Another exhibit displays 60 feet of a 1960s “slurry wall,” built for the original World Trade Center to hold back the Hudson River. The rest of the 80-foot-tall wall, which survived the attack and continues to prevent flooding in Lower Manhattan, still stands today as a symbol of resilience and strength.
This year’s events
Multiple events are scheduled for Sept. 11, 2021, including:
Women’s March — From Sept. 5 to 11, Washington’s Military Women’s Memorial will have a 174-mile relay march from Pennsylvania’s Flight 93 Memorial to the Military Women’s Memorial in Arlington, Virginia, to recognize the 174 women killed in combat zones since 9/11. It will culminate on September 11 in a public ceremony at the Military Women’s Memorial.
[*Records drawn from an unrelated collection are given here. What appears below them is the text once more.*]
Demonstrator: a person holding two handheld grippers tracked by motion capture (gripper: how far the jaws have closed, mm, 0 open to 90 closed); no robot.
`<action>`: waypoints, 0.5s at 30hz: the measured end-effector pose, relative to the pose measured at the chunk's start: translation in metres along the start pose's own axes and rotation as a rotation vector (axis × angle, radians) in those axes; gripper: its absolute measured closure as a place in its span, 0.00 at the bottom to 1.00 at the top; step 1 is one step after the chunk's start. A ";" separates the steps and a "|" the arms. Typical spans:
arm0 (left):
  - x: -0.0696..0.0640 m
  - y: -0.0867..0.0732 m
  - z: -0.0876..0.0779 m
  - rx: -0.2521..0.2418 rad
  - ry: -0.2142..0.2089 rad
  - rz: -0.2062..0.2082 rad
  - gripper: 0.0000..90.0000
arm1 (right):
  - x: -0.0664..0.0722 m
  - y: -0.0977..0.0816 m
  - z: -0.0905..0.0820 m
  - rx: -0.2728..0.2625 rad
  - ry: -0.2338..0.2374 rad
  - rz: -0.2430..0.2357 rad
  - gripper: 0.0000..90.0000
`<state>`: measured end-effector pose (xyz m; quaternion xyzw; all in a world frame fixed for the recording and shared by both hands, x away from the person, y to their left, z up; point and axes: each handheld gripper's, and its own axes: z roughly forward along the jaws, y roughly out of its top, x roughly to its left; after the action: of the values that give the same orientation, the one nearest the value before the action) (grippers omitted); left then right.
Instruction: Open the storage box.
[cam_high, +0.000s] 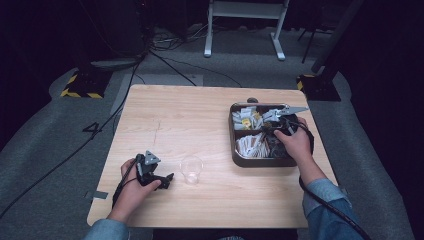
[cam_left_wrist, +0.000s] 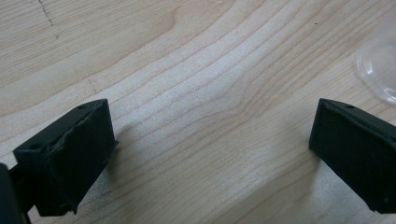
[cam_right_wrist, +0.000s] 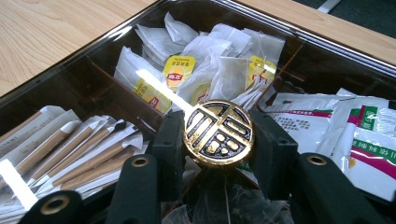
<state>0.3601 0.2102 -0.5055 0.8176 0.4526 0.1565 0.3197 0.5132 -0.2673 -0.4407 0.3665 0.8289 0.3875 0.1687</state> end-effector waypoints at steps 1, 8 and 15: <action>0.000 0.000 0.000 0.000 0.000 0.000 0.00 | 0.000 0.000 0.000 0.000 0.000 0.002 0.65; 0.000 0.000 0.000 0.000 0.000 0.000 0.01 | 0.000 0.007 -0.005 0.007 0.004 0.011 0.65; 0.001 0.000 -0.001 -0.008 0.010 -0.004 0.03 | 0.004 0.030 -0.023 -0.025 -0.011 0.018 0.65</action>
<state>0.3599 0.2112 -0.5052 0.8147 0.4550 0.1616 0.3210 0.5118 -0.2638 -0.4027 0.3739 0.8197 0.3974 0.1741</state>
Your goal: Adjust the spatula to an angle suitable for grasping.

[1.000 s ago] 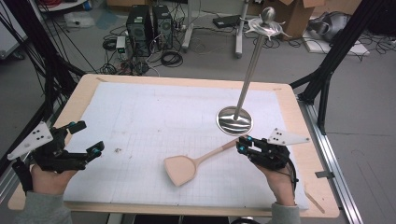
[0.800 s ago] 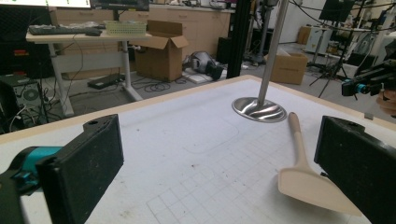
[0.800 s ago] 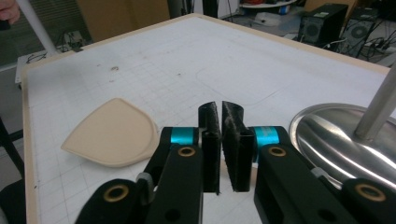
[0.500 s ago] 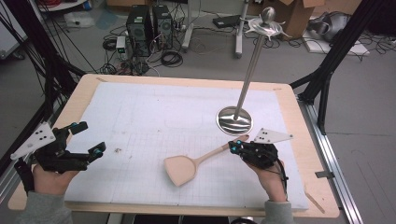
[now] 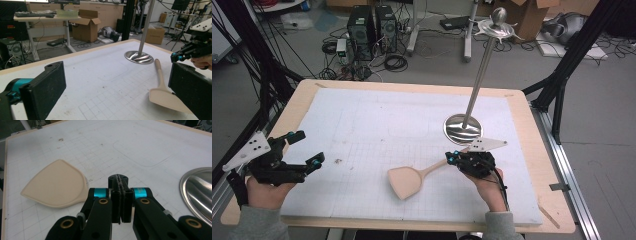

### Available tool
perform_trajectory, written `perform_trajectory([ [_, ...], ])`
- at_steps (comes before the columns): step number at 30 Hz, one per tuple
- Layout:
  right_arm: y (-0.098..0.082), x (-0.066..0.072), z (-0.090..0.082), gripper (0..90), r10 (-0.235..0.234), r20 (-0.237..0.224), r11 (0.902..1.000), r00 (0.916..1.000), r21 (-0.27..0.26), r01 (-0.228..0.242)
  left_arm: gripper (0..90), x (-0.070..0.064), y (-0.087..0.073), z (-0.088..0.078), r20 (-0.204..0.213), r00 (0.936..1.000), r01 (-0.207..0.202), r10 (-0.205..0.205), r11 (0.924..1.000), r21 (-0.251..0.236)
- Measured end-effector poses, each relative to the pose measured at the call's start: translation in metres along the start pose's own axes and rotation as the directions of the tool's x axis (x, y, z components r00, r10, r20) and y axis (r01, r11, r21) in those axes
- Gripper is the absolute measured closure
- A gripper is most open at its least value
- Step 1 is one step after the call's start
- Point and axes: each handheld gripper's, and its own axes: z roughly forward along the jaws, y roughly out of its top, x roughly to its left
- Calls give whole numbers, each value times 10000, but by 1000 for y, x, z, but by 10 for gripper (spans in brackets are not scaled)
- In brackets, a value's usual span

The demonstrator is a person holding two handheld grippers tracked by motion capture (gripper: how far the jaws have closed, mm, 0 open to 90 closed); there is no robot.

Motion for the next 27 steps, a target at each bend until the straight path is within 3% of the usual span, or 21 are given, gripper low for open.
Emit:
perform_trajectory([
  [15, 3, 7, 28, 900, -270, -194, 9977, 9994, 609, 281, 17, -1, 0, 0, -31, 10000, -81, 81, 9999, 61],
  [27, 4, 10, 45, 900, -31, -209, 9962, 9998, 874, 49, 17, 0, 0, -1, -38, 10000, 0, 0, 10000, 44],
])
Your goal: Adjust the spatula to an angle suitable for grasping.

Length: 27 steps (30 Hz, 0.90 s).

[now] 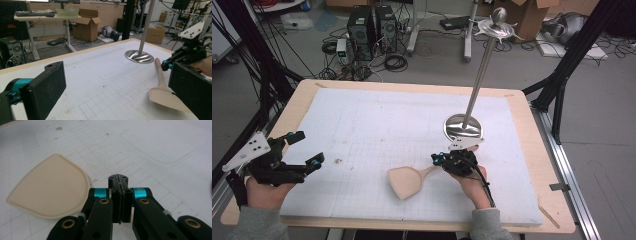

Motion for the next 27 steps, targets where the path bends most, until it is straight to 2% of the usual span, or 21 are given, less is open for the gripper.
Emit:
perform_trajectory([
  [16, 1, 4, 21, 900, -107, -98, 9974, 9999, 705, 113, 17, 0, -1, 0, -32, 10000, 6, -6, 10000, 77],
  [20, 3, 8, 28, 900, -334, -56, 9948, 9994, 960, 338, 17, 0, -2, -1, -42, 10000, 7, -7, 10000, 86],
  [27, 3, 10, 37, 900, -250, -124, 9908, 9996, 1326, 265, 17, 1, -3, 0, -30, 10000, 9, -8, 9999, 142],
])
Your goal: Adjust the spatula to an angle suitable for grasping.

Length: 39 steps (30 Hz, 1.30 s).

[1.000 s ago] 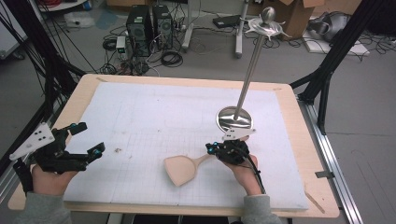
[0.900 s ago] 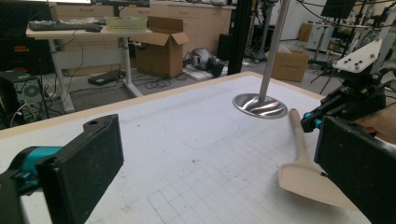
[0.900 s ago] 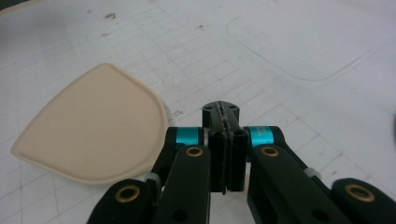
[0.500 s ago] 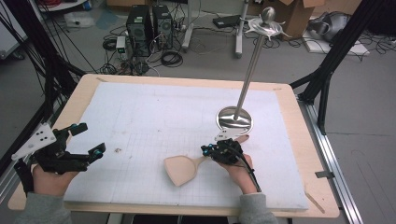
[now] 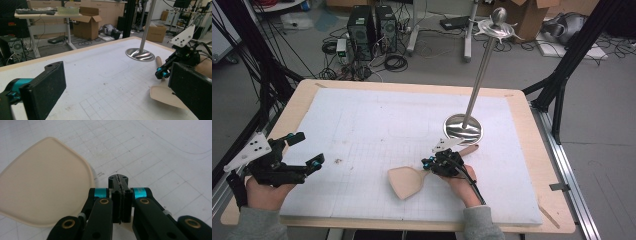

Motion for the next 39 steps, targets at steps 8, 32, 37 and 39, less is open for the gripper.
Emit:
perform_trajectory([
  [8, 0, 0, 4, 900, -10, -38, 9992, 10000, 397, 11, 17, -1, 0, 0, 23, 10000, 22, -22, 10000, 21],
  [32, -5, -4, -2, 900, 159, -741, 9983, 9971, 567, -117, 17, 0, 0, -1, 105, 9999, 36, -35, 10000, -29],
  [37, -7, -3, -5, 900, 75, -832, 9982, 9965, 596, -25, 17, 0, 0, -1, 86, 10000, 22, -22, 10000, -16],
  [39, -9, -4, -7, 900, -20, -890, 9985, 9960, 535, 68, 17, 0, 0, -1, 74, 10000, 20, -20, 10000, -10],
])
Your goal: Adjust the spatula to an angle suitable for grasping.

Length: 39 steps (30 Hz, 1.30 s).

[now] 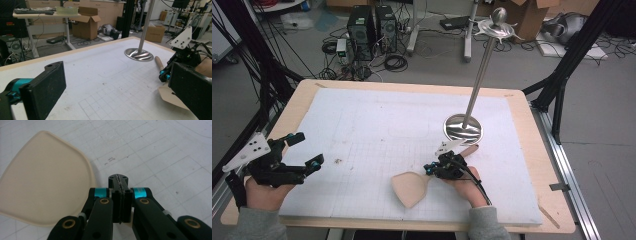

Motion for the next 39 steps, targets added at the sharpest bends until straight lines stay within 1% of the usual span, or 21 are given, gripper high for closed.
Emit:
perform_trajectory([
  [1, -2, 2, -2, 900, 9, -74, 10000, 10000, 25, -9, 17, 0, 0, 0, -12, 10000, 22, -22, 10000, -8],
  [3, -4, 2, -4, 900, -167, -103, 9999, 9998, 10, 167, 17, 0, 0, 0, -14, 10000, 22, -23, 10000, -9],
  [7, -7, 4, -6, 900, -260, -112, 9997, 9996, 13, 260, 17, 0, 0, 0, -8, 10000, 29, -29, 10000, -34],
  [9, -10, 6, -9, 900, -431, -118, 9991, 9990, -53, 430, 17, 0, 0, 0, -11, 10000, 40, -40, 10000, -9],
  [11, -11, 7, -10, 900, -493, -128, 9987, 9987, -91, 492, 17, 0, 0, 1, -6, 10000, 42, -42, 10000, -4],
  [14, -14, 7, -13, 900, -505, -204, 9986, 9985, -139, 502, 17, -1, 0, 2, -4, 10000, 51, -51, 10000, 54],
  [19, -17, 8, -15, 900, -442, -198, 9989, 9988, -177, 438, 17, -2, 0, 4, 26, 10000, 43, -43, 9999, 113],
  [22, -20, 11, -18, 900, -463, -93, 9988, 9989, -133, 461, 17, -1, -1, 4, -5, 10000, 54, -54, 9998, 166],
  [30, -27, 12, -26, 900, -429, -314, 9990, 9986, -148, 425, 17, -1, -1, 4, -8, 10000, 97, -97, 9998, 154],
  [35, -32, 15, -30, 900, -481, -269, 9988, 9985, -96, 479, 17, -2, -1, 4, 1, 10000, 80, -80, 9998, 169],
  [39, -34, 17, -32, 900, -503, -323, 9987, 9982, -78, 501, 17, -2, -1, 4, 9, 10000, 85, -85, 9998, 158],
])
Tour de Trail — The September 11th National Memorial Trail Alliance will host its third annual Tour de Trail in Pennsylvania’s Laurel Highlands on September 18, 2021. Visit 911trail.org/tour-de-trail.html.
Flight 93 Ceremony — Friends of Flight 93 will host a 20th anniversary event on Sept. 11 at the Pennsylvania memorial.
20th Anniversary Commemoration — The New York Memorial Plaza will host a commemoration on Sept. 11, inviting family members of the deceased to gather and read aloud the names of those killed in the attacks and in the 1993 World Trade Center bombing.